Мужчина невольно затаил дыхание, неохотно посмотрев вверх. И правда – как живая. Но сам портрет вызывал у него скорее ужас, а мысль Люсиль не казалась такой уж забавной.
– Портрет убирать не будем, – неожиданно весело предложила женщина, наконец, отпуская его руку.

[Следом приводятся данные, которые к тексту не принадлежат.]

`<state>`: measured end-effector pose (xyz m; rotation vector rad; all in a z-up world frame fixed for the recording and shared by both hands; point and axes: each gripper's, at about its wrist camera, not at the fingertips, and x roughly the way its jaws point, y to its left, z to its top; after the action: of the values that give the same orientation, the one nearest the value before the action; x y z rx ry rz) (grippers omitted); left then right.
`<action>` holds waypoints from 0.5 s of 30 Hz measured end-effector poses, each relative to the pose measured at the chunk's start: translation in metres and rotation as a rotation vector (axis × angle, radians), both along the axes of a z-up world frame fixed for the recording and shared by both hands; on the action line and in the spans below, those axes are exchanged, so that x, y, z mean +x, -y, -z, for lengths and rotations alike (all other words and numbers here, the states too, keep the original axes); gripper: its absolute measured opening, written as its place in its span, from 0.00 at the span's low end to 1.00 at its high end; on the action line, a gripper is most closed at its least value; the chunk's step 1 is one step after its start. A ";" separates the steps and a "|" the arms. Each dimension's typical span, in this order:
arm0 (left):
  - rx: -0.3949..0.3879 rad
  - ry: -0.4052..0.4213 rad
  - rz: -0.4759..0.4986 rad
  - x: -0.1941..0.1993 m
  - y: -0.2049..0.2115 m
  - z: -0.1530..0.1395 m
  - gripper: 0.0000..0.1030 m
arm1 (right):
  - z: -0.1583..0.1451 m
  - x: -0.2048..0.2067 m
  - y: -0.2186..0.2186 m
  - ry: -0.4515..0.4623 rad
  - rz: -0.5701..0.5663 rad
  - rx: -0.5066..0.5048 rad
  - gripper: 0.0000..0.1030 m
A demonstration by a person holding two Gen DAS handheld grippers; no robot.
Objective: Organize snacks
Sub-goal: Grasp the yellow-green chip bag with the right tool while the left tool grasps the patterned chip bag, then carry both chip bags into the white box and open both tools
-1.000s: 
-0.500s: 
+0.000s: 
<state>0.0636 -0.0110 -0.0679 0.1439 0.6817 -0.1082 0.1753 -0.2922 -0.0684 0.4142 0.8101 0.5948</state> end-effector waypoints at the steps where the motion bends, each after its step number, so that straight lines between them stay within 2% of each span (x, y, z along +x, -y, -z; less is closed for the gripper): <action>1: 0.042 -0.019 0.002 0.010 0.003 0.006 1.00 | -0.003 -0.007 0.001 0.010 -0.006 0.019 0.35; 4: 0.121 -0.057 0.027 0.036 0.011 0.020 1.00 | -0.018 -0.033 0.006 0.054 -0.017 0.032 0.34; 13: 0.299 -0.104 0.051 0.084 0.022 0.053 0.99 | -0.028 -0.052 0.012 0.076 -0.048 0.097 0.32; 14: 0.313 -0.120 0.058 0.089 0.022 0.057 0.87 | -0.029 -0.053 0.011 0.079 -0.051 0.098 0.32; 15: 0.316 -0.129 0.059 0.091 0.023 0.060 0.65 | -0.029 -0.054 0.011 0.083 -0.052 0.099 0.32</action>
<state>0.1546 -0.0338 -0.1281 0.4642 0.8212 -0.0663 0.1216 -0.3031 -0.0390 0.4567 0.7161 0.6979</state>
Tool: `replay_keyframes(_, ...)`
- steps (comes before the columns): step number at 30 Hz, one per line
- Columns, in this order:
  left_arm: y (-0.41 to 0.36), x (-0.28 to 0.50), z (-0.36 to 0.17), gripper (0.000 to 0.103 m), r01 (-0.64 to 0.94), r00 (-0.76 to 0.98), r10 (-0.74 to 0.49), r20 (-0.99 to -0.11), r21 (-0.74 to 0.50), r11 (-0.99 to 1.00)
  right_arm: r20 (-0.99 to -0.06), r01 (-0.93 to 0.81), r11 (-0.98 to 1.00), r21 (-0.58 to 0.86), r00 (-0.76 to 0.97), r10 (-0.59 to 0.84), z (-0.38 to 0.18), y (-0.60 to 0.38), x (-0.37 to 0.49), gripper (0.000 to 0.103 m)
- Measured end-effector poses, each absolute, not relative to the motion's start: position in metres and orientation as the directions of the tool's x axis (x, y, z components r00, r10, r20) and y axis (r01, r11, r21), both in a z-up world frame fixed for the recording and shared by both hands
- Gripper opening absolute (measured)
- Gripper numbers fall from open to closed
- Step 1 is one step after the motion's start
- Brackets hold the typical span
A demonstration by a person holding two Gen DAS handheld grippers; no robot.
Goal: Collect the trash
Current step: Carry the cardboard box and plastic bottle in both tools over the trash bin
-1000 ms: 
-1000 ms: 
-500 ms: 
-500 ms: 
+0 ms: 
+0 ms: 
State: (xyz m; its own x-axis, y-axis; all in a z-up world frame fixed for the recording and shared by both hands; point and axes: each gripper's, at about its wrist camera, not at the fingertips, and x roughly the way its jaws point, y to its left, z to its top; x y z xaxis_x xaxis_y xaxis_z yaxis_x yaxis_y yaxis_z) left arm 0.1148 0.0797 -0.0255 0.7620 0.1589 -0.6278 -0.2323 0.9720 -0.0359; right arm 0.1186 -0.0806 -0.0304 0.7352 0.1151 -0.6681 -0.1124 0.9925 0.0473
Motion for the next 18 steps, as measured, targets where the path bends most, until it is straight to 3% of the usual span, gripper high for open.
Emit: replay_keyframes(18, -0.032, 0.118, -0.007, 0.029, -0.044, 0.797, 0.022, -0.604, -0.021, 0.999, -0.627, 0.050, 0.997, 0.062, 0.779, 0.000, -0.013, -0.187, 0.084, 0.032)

Ему нечего было на это ответить, и он лишь благосклонно улыбнулся её странному желанию:
– Как хочешь.
Кажется, прозвучавший скупой ответ пришёлся Люсиль по нраву, и она оставила и брата, и картину в покое, медленно удалившись в сторону книжных полок. Её рука, словно белый паук, пробежалась по пыльным переплётам книг и спустя мгновение остановилась на каком-то фолианте. Склонившись над полкой, она засунула руку внутрь шкафа и извлекла невзрачный свёрток, победно улыбаясь. Серая тряпица неспешно развернулась, и в изящную руку Люсиль упал тяжёлый перстень с алым камнем. Томас тотчас же узнал кольцо матери.
Теребя его в руках, сестра неспешно вернулась к нему.
– Прежде чем нас забрали отсюда, я спрятала его, чтобы никто не нашёл, – пояснила она, заметив озадаченный взгляд Томаса. – Это фамильная ценность. Мне не хотелось, чтобы она исчезла… Всегда мечтала его примерить, но тогда оно мне было велико. Поможешь?
Она протянула ему руку с кольцом и выжидающе замерла.
– Конечно, – чуть помедлив, согласился баронет, беспрекословно исполнив просьбу.
Взгляд Люсиль слегка затуманился, когда кольцо скользнуло на её палец, словно она припомнила что-то. Томас с упоением вгляделся в её черты, понимая, насколько же он сильно скучал. Обернувшись кругом, Люсиль внимательно окинула взглядом находившиеся в комнате вещи, словно боялась, что что-то за время их отсутствия могло исчезнуть. Но нет, практически ничего не изменилось с того последнего дня в Аллердейл Холле, предметы остались на своих местах – их даже некому было уберечь от времени. Неторопливо шагнув к роялю, Люсиль осторожно нажала на клавишу, мягкую от скопившейся пыли и непривычно звонкий звук разбил повисшую здесь тишину. Люсиль улыбнулась и неспешно опустилась на стул.
Удивительно. Столько времени прошло, а руки помнили каждую ноту. Пустовавший долгие годы дом вновь наполнился старой, давно забытой им мелодией. Они были дома.
*
– Они отказали мне в финансировании, – раздражённо повторил Томас, едва придерживаясь спокойного тона.
Эти слова из собственных уст звучали как приговор, он до последнего не хотел сообщать об этом Люсиль. Каким же жалким он себя почувствовал в этот момент! Каким непривычно бессильно злым! Он и подумать не мог, что дело пойдёт настолько тяжело.